- **What the task requires**:
Each line of the records that holds "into" should be shown in full.

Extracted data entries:
Segment Open

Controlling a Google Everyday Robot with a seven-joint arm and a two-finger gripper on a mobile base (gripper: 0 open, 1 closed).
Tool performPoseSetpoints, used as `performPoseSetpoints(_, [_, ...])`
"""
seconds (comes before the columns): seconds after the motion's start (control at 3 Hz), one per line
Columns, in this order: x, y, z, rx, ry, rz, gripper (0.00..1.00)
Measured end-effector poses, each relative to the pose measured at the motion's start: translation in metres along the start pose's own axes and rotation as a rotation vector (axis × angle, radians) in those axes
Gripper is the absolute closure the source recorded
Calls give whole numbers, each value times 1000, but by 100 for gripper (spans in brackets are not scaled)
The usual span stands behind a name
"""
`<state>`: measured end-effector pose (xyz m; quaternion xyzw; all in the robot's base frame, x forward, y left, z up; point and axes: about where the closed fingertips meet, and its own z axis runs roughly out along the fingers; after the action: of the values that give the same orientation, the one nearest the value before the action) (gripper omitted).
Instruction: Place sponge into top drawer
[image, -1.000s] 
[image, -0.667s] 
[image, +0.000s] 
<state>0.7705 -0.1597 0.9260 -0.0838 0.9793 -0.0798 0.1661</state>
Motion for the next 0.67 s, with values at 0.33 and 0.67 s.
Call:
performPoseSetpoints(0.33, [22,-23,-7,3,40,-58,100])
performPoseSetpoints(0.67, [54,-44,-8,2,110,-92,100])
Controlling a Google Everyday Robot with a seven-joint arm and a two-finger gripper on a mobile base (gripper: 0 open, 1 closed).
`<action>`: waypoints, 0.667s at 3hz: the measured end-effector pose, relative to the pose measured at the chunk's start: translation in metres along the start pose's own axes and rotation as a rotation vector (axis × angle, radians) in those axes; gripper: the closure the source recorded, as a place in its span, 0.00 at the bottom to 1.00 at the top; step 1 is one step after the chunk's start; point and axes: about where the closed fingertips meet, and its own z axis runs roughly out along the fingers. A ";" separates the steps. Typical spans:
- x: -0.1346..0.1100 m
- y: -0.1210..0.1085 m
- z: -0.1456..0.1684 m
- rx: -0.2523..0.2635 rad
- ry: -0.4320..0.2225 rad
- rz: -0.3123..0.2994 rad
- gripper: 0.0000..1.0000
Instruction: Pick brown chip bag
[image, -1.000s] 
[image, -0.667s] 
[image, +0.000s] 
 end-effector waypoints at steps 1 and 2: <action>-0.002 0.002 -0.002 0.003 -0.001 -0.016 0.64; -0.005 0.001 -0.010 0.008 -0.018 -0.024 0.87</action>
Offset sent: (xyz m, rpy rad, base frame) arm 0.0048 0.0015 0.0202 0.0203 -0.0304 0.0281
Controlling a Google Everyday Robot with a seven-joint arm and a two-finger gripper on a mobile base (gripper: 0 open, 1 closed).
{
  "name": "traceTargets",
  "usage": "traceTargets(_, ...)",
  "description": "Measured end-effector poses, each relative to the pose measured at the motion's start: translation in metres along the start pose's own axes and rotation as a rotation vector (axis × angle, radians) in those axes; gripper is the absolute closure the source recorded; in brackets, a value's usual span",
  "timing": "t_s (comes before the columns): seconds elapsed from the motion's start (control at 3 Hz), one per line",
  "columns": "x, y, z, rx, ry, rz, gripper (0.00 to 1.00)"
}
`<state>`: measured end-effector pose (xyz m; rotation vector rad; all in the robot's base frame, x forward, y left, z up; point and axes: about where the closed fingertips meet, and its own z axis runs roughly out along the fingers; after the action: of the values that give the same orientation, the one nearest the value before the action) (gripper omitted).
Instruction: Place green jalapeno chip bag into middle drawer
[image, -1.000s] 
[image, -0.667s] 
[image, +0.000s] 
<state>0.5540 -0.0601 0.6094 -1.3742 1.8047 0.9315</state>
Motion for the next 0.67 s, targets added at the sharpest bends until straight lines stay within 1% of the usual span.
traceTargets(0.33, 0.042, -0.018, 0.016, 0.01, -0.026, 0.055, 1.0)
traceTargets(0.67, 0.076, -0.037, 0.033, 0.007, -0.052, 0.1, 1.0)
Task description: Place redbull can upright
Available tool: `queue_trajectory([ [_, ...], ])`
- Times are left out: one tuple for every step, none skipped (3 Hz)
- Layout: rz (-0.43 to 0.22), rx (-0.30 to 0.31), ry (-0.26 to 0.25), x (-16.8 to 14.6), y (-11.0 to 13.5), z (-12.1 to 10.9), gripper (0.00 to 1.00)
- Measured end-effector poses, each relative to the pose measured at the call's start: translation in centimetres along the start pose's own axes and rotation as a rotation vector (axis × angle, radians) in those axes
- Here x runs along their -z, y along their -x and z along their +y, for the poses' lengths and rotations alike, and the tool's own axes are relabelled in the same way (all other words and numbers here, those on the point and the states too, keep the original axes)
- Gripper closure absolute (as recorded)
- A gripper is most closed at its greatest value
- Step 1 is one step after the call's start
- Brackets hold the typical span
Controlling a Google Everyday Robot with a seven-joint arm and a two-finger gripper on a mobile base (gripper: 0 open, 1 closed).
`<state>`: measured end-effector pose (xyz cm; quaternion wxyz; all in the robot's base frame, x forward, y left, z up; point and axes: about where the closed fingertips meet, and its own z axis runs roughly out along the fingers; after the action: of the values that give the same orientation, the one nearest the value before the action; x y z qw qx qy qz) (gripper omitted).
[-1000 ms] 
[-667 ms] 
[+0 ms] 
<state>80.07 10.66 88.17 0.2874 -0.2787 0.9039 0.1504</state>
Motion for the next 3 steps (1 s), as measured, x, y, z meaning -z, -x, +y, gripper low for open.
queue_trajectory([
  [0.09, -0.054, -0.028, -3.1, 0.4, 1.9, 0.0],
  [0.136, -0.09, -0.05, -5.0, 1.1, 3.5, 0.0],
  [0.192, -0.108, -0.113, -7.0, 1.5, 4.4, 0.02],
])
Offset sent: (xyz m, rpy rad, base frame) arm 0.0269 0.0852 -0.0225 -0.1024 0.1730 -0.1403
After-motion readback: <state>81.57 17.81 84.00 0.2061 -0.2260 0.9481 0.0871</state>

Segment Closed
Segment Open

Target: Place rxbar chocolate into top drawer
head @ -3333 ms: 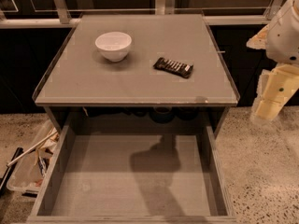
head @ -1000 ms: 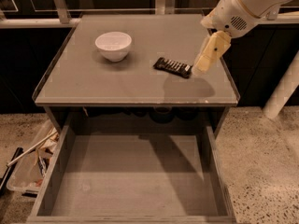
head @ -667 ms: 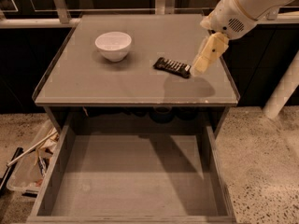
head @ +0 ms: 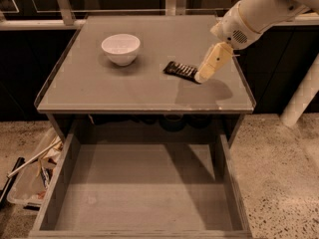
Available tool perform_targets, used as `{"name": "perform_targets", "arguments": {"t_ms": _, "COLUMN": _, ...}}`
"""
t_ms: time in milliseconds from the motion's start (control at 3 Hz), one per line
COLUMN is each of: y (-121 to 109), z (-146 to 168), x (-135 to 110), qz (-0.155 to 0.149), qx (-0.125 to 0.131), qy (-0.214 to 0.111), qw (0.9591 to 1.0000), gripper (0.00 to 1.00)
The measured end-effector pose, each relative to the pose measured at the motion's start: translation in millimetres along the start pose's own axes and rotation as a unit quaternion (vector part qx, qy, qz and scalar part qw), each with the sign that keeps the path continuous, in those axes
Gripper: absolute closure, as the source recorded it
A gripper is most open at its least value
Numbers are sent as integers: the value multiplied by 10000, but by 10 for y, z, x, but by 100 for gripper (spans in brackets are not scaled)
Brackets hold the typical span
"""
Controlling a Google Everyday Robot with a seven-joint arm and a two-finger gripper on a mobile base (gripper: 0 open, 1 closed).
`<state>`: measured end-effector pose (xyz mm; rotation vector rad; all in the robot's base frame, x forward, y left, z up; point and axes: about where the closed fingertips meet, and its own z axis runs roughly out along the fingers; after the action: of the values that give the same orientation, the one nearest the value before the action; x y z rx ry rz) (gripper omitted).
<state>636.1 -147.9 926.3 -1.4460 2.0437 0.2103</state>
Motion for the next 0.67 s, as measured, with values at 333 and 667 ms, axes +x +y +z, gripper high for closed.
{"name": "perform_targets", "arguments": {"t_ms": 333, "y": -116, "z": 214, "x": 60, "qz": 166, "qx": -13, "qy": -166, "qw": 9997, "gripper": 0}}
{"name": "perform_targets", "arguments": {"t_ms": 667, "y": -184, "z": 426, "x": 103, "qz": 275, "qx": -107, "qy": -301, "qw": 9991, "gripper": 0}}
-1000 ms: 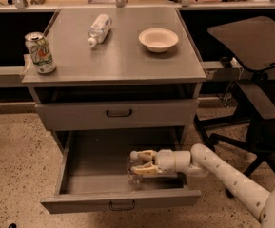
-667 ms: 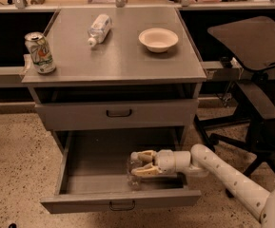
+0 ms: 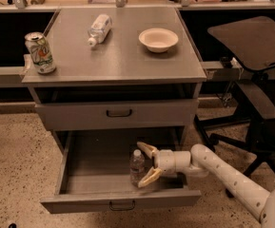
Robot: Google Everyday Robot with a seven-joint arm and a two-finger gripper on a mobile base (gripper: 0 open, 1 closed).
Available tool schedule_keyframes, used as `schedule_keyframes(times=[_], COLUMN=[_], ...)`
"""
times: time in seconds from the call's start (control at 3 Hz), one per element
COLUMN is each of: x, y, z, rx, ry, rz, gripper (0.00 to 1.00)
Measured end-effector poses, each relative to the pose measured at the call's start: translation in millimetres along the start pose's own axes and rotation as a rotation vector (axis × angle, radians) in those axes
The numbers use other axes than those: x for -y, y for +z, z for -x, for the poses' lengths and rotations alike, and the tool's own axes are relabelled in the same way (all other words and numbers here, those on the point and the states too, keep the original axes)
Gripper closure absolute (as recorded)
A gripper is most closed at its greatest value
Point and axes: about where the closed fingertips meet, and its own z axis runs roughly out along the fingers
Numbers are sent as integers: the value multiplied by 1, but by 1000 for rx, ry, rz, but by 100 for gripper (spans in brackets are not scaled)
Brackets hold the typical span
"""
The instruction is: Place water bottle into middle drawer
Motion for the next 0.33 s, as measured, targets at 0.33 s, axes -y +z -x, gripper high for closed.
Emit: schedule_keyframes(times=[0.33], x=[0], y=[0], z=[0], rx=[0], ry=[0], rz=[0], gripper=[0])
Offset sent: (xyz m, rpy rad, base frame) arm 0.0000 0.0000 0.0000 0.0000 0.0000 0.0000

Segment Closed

- **Solution**:
Instruction: Place sponge into top drawer
Instruction: Place green jalapeno chip bag into middle drawer
Target: Place rxbar chocolate into top drawer
The instruction is: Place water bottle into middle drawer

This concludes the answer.